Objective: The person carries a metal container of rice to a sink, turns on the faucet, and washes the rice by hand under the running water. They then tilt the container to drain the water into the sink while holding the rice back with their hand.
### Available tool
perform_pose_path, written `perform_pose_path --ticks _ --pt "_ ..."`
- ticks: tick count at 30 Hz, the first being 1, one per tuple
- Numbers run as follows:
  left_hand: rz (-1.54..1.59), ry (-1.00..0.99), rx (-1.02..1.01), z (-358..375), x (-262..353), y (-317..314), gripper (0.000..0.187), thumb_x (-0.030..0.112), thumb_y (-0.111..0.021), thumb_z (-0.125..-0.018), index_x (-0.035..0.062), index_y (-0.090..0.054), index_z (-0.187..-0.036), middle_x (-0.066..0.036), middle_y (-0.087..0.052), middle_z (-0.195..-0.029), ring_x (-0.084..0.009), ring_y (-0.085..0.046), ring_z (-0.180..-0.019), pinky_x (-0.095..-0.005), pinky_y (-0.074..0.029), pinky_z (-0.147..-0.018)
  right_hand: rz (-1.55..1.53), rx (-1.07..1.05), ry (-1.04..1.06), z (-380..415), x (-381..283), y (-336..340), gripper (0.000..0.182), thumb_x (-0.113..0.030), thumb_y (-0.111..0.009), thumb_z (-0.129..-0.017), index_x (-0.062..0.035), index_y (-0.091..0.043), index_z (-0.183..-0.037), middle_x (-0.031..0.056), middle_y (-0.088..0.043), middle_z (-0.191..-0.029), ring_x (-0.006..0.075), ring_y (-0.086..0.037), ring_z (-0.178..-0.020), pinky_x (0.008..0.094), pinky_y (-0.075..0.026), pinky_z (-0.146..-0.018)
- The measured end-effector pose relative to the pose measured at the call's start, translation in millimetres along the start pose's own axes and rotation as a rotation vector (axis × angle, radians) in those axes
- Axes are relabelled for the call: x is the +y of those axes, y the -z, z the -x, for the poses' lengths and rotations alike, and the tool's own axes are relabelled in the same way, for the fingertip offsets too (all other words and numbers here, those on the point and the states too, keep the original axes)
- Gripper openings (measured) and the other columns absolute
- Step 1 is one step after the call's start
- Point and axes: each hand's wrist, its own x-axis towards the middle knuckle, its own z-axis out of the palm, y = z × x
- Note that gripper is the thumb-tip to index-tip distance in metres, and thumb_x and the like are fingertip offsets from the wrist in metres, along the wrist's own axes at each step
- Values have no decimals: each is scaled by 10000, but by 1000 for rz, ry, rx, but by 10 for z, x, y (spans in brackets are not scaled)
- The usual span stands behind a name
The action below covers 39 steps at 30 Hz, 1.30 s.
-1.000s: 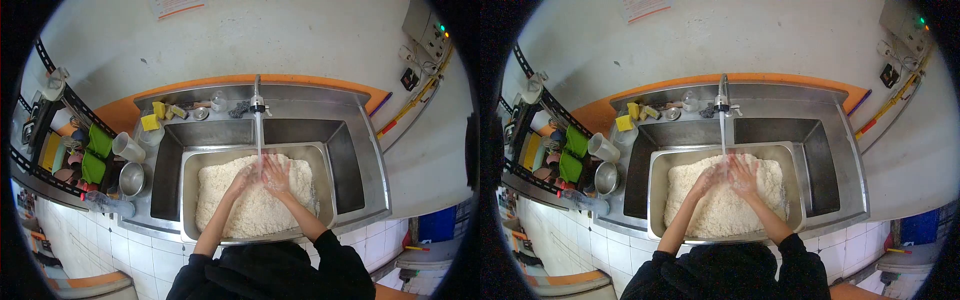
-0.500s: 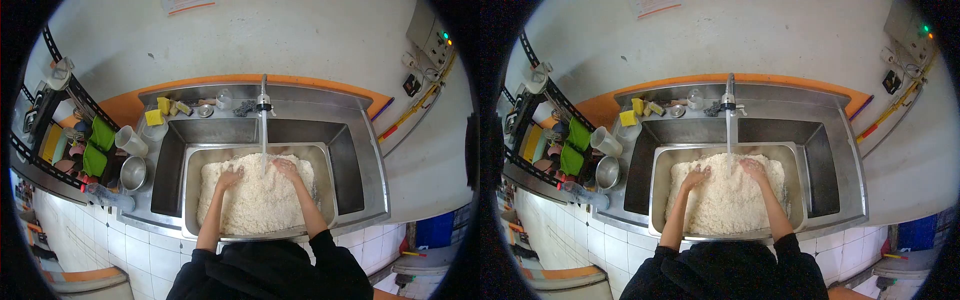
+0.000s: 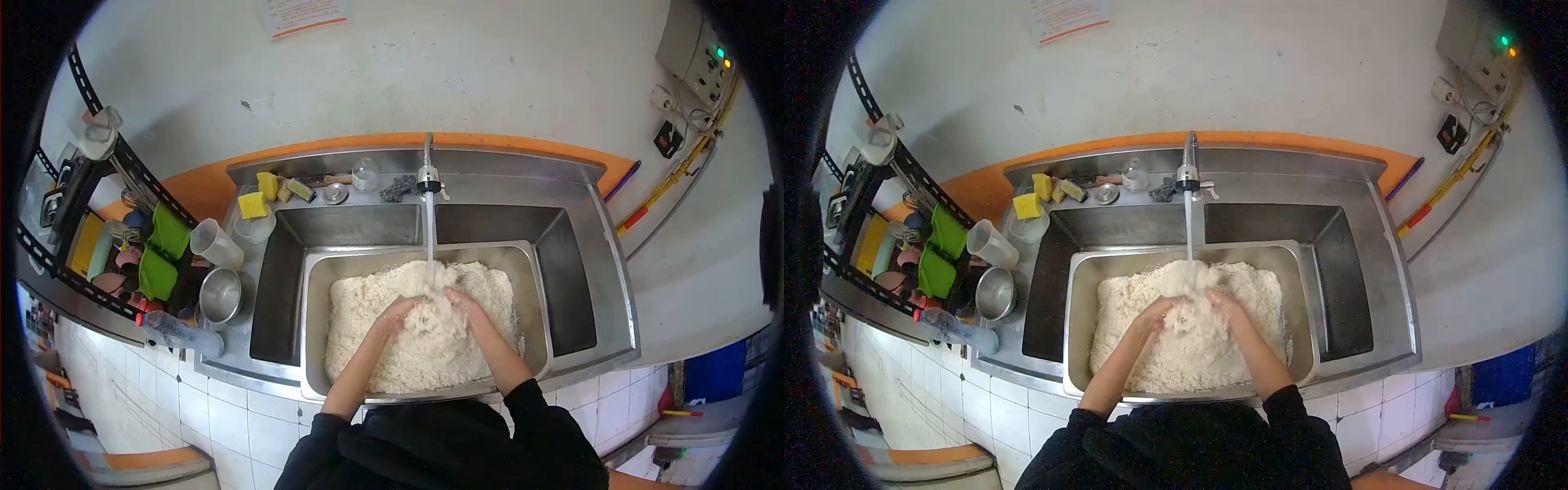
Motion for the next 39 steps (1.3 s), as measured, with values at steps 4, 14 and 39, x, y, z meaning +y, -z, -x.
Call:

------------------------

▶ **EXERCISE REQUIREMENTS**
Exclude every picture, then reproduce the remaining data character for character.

▶ **RESULT OF THE EXERCISE**
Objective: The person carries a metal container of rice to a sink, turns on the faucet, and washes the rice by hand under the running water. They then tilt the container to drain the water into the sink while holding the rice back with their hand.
### Available tool
perform_pose_path, written `perform_pose_path --ticks _ --pt "_ ..."`
- ticks: tick count at 30 Hz, the first being 1, one per tuple
- Numbers run as follows:
  left_hand: rz (-1.54..1.59), ry (-1.00..0.99), rx (-1.02..1.01), z (-358..375), x (-262..353), y (-317..314), gripper (0.000..0.187), thumb_x (-0.030..0.112), thumb_y (-0.111..0.021), thumb_z (-0.125..-0.018), index_x (-0.035..0.062), index_y (-0.090..0.054), index_z (-0.187..-0.036), middle_x (-0.066..0.036), middle_y (-0.087..0.052), middle_z (-0.195..-0.029), ring_x (-0.084..0.009), ring_y (-0.085..0.046), ring_z (-0.180..-0.019), pinky_x (-0.095..-0.005), pinky_y (-0.074..0.029), pinky_z (-0.147..-0.018)
  right_hand: rz (-1.55..1.53), rx (-1.07..1.05), ry (-1.04..1.06), z (-380..415), x (-381..283), y (-336..340), gripper (0.000..0.182), thumb_x (-0.113..0.030), thumb_y (-0.111..0.009), thumb_z (-0.129..-0.017), index_x (-0.062..0.035), index_y (-0.091..0.043), index_z (-0.183..-0.037), middle_x (-0.031..0.056), middle_y (-0.088..0.043), middle_z (-0.191..-0.029), ring_x (-0.006..0.075), ring_y (-0.086..0.037), ring_z (-0.178..-0.020), pinky_x (0.008..0.094), pinky_y (-0.075..0.026), pinky_z (-0.146..-0.018)
- The measured end-effector pose relative to the pose measured at the call's start, translation in millimetres along the start pose's own axes and rotation as a rotation vector (axis × angle, radians) in those axes
- Axes are relabelled for the call: x is the +y of those axes, y the -z, z the -x, for the poses' lengths and rotations alike, and the tool's own axes are relabelled in the same way, for the fingertip offsets too (all other words and numbers here, those on the point and the states too, keep the original axes)
- Gripper openings (measured) and the other columns absolute
- Step 1 is one step after the call's start
- Point and axes: each hand's wrist, its own x-axis towards the middle knuckle, its own z-axis out of the palm, y = z × x
- Note that gripper is the thumb-tip to index-tip distance in metres, and thumb_x and the like are fingertip offsets from the wrist in metres, along the wrist's own axes at each step
- Values have no decimals: each is scaled by 10000, but by 1000 for rz, ry, rx, but by 10 for z, x, y (spans in brackets are not scaled)
- The usual span stands behind a name
The action below covers 39 steps at 30 Hz, 1.30 s.
-1.000s: 
-0.500s: 
+0.000s: 
Motion for the next 39 steps (1.3 s), as measured, with values at steps 4, 14 and 39, x, y, z meaning +y, -z, -x.
Call:

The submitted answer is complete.